If i comment out the line below, it takes ~1925 ms to run the code
m_Plain[i] = m_PlainCharset[nIndexOfX32 & (m_nPlainCharsetLen-1)];
I did some more testing and tried to replace the code with the code below. It resultet in a time of ~3365 ms
unsigned int nIndexOfX32 = (unsigned int)nIndexOfX;
for (; i >= 0; i--)
{
m_Plain[i] = 0x55;
nIndexOfX32 /= m_nPlainCharsetLen;
}
Finally i tried to swap out the other variable, as seen below. It resulted in a time of ~1920 ms
unsigned int nIndexOfX32 = (unsigned int)nIndexOfX;
for (; i >= 0; i--)
{
unsigned char test = m_PlainCharset[nIndexOfX32 & [m_nPlainCharsetLen-1)];
nIndexOfX32 /= m_nPlainCharsetLen;
}
Do anyone have any clue why that single line of code takes 50% of the execution time?
What can i do to help it out?
Do anyone have any clue why that single line of code takes 50% of the execution time?
What can i do to help it out?
[snapback]270459[/snapback]
Be careful when you comment out innocent looking lines of code. nvcc (and many compilers of today) are quite smart at detecting and removing unused code. So in your case, if it detects that m_Plain is not used, it may optimize away a lot more of your kernel than you expect, causing this speedup.
The other thing to check is if any of your registers are being spilled into local memory. You have many arrays and under some situations, some of these could get put in local memory. This is very bad for performance. You can check if this is happening by getting nvcc to output the cubin file and examining this file.
Be careful when you comment out innocent looking lines of code. nvcc (and many compilers of today) are quite smart at detecting and removing unused code. So in your case, if it detects that m_Plain is not used, it may optimize away a lot more of your kernel than you expect, causing this speedup.

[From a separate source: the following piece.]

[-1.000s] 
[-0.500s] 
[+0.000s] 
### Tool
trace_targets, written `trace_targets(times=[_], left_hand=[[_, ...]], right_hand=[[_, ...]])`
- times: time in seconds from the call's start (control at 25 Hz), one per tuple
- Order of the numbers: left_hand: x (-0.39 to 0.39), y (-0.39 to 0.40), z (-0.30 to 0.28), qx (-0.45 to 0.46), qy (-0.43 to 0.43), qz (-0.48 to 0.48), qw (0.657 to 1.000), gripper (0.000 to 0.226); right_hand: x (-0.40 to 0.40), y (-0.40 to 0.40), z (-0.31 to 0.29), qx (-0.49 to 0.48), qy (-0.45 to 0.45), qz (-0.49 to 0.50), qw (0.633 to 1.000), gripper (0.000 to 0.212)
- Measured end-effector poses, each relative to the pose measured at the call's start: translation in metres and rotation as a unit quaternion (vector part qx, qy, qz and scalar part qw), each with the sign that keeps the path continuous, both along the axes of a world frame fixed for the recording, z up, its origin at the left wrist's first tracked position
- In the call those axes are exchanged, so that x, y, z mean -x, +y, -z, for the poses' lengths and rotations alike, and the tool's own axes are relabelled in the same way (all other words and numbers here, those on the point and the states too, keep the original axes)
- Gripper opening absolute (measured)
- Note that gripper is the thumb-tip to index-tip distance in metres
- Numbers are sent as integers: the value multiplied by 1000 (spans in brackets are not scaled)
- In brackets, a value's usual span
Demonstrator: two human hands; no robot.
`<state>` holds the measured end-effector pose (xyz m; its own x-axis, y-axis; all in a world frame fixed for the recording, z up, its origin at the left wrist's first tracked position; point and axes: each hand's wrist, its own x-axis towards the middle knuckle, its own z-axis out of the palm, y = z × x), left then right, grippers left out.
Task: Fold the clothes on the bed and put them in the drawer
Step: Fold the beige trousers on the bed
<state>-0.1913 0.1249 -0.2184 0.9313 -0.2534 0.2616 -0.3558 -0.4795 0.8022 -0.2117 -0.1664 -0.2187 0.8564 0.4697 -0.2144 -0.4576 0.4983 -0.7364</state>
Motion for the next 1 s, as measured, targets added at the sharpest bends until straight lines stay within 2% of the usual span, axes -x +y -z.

The other thing to check is if any of your registers are being spilled into local memory. You have many arrays and under some situations, some of these could get put in local memory. This is very bad for performance. You can check if this is happening by getting nvcc to output the cubin file and examining this file.
[snapback]270473[/snapback]
In the original code I’m trying to port, there is some assembler code as a replacement for the code shown (shown below)
Is there any way to port this assembler code too?
for (; i >= 0; i--)
{
//m_Plain[i] = m_PlainCharset[nIndexOfX32 % m_nPlainCharsetLen];
//nIndexOfX32 /= m_nPlainCharsetLen;
unsigned int nPlainCharsetLen = m_nPlainCharsetLen;
unsigned int nTemp;
#ifdef _WIN32
__asm
{
mov eax, nIndexOfX32
xor edx, edx
div nPlainCharsetLen
mov nIndexOfX32, eax
mov nTemp, edx
}
#else
__asm__ __volatile__ ( "mov %2, %%eax;"
"xor %%edx, %%edx;"
"divl %3;"
"mov %%eax, %0;"
"mov %%edx, %1;"
: "=m"(nIndexOfX32), "=m"(nTemp)
: "m"(nIndexOfX32), "m"(nPlainCharsetLen)
: "%eax", "%edx"
);
#endif
m_Plain[i] = m_PlainCharset[nTemp];
}
wumpus
October 28, 2007, 10:46am
7
Integer division is extremely slow in CUDA, avoid at all costs inside loops. Can you write a way around it?